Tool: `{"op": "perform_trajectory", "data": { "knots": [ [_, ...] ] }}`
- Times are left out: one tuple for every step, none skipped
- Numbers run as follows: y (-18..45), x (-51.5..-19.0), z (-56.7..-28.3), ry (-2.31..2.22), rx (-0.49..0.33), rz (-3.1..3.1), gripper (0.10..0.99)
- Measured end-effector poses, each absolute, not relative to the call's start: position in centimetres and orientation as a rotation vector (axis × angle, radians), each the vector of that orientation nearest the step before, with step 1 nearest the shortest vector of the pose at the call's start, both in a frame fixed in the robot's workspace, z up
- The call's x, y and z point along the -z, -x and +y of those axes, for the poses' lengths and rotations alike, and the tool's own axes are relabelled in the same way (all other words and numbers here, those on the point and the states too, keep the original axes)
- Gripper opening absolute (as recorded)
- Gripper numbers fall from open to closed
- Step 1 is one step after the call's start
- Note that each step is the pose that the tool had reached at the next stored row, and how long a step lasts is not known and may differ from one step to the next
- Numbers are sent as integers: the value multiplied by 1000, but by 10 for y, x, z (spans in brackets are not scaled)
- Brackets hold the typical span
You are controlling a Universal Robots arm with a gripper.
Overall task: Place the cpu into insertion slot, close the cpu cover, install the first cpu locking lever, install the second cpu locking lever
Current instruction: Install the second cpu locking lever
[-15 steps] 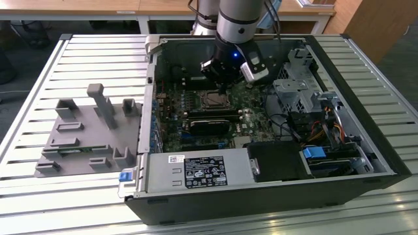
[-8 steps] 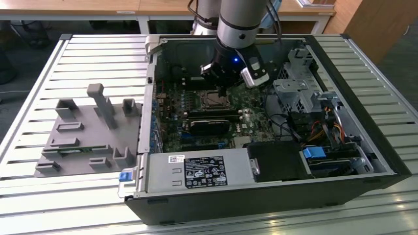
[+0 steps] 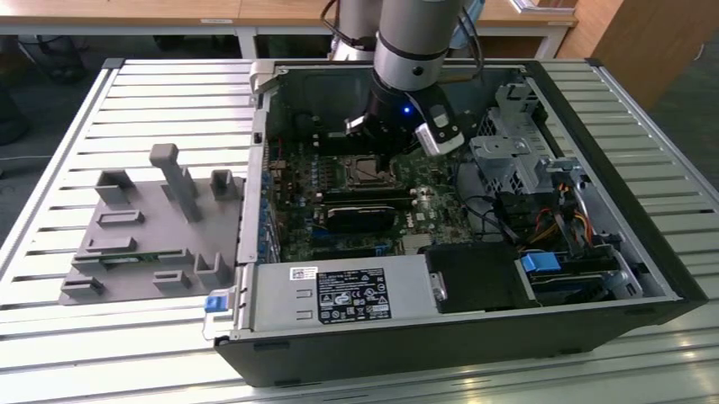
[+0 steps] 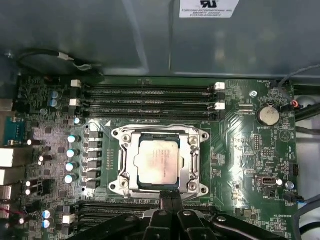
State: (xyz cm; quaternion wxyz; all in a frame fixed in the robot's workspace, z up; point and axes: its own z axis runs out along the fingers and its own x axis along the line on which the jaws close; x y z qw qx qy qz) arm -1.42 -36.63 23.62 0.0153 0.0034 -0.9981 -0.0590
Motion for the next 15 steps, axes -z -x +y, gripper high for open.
{"op": "perform_trajectory", "data": {
  "knots": [
    [14,-235,-367,-15,184,-3106,106],
    [15,-235,-368,-16,183,-3106,106],
    [15,-234,-369,-16,184,-3106,106],
    [15,-234,-370,-16,184,-3106,106],
    [16,-234,-372,-15,183,-3106,106],
    [17,-233,-373,-16,184,-3107,106],
    [18,-233,-374,-16,184,-3107,106],
    [19,-233,-374,-16,184,-3107,106],
    [21,-233,-375,-17,184,-3108,106],
    [23,-233,-375,-17,184,-3108,106],
    [25,-233,-375,-17,184,-3108,106],
    [26,-232,-375,-18,184,-3108,106],
    [27,-232,-375,-18,184,-3108,106],
    [28,-231,-375,-19,184,-3108,106],
    [29,-230,-375,-19,184,-3108,106]
  ]
}}
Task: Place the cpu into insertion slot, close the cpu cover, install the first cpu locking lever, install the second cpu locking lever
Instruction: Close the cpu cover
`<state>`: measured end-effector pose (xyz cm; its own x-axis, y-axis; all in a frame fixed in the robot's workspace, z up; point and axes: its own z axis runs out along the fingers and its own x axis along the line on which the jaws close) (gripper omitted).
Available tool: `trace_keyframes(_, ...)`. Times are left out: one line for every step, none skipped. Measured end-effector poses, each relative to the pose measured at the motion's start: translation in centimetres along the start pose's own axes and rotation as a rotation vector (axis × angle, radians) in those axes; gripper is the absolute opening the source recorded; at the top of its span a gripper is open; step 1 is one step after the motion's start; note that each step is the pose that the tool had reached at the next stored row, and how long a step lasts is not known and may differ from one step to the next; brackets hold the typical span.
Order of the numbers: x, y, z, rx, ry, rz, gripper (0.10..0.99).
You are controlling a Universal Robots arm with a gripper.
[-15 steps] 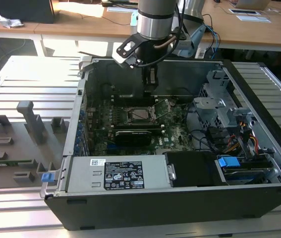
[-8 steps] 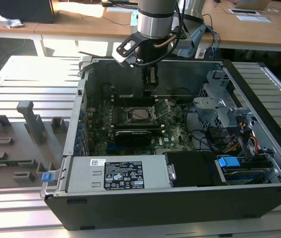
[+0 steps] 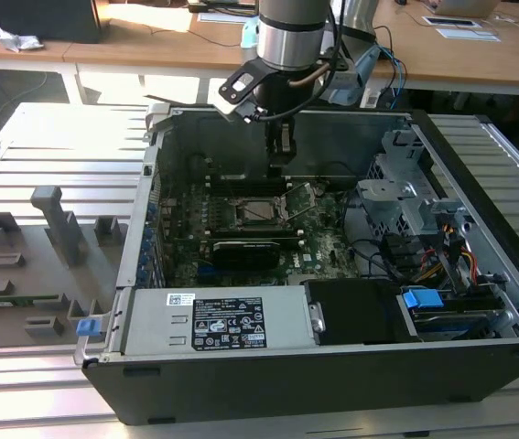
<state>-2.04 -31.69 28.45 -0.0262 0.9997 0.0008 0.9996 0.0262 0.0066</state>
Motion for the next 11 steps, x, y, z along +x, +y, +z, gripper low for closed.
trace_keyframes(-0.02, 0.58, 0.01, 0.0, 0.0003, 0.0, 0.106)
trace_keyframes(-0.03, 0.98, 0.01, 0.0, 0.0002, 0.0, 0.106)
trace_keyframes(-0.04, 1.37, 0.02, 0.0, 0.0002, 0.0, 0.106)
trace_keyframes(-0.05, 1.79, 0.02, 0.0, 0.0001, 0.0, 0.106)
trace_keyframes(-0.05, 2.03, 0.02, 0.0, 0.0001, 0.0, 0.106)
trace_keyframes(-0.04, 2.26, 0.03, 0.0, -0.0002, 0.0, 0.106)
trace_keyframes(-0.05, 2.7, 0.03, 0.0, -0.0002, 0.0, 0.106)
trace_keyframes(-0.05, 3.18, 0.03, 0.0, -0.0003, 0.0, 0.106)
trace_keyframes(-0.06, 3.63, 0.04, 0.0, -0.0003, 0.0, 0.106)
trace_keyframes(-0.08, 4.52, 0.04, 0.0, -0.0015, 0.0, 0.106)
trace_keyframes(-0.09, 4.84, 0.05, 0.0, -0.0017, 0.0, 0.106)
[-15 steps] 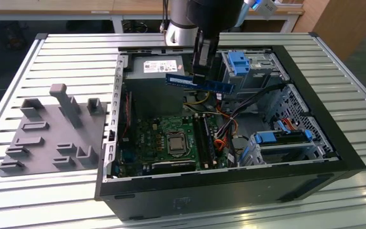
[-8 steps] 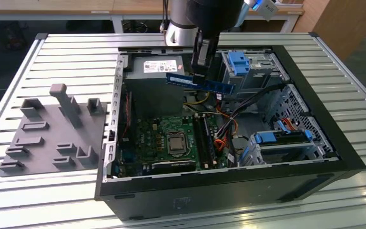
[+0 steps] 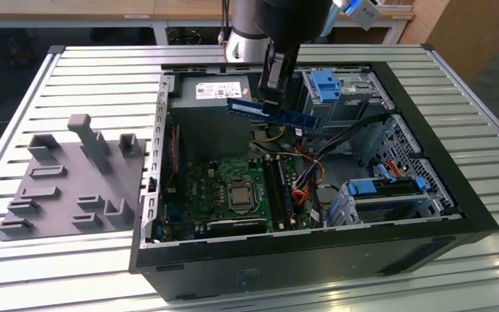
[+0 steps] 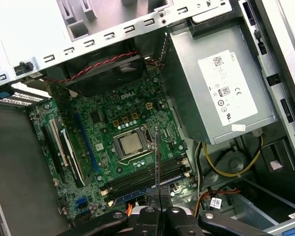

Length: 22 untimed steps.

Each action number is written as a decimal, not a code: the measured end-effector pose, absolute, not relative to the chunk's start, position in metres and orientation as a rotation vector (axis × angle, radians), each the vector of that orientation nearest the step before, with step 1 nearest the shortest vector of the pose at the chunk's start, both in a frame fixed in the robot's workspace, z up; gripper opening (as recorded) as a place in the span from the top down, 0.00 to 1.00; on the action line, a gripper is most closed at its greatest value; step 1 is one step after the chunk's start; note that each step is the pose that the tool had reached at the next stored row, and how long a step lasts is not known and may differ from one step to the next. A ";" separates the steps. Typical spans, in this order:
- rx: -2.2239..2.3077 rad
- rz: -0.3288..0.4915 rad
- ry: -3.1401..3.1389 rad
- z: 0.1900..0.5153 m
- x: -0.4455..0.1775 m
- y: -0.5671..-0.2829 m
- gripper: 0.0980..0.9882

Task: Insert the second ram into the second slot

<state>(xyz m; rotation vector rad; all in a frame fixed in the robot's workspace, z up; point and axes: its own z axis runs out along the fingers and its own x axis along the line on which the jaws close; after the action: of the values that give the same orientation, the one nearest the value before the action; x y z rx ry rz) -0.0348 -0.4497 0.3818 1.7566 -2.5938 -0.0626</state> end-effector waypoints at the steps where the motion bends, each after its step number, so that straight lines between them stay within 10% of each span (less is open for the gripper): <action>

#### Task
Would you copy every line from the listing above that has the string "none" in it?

#### Response area
- Times are left out: one tuple for every step, none skipped
Available tool: `trace_keyframes(_, ...)`. Times are left out: one line for every step, none skipped. Measured end-effector poses, each relative to the pose measured at the motion's start: translation in centimetres along the start pose's own axes and rotation as a rotation vector (axis × angle, radians) in those axes; gripper is the absolute opening the source recorded; at the top of its span a gripper is open; step 1 is one step after the motion's start; note that each step is the pose that the tool had reached at the next stored row, and how long a step lasts is not known and may differ from one step to the next; brackets hold the typical span.

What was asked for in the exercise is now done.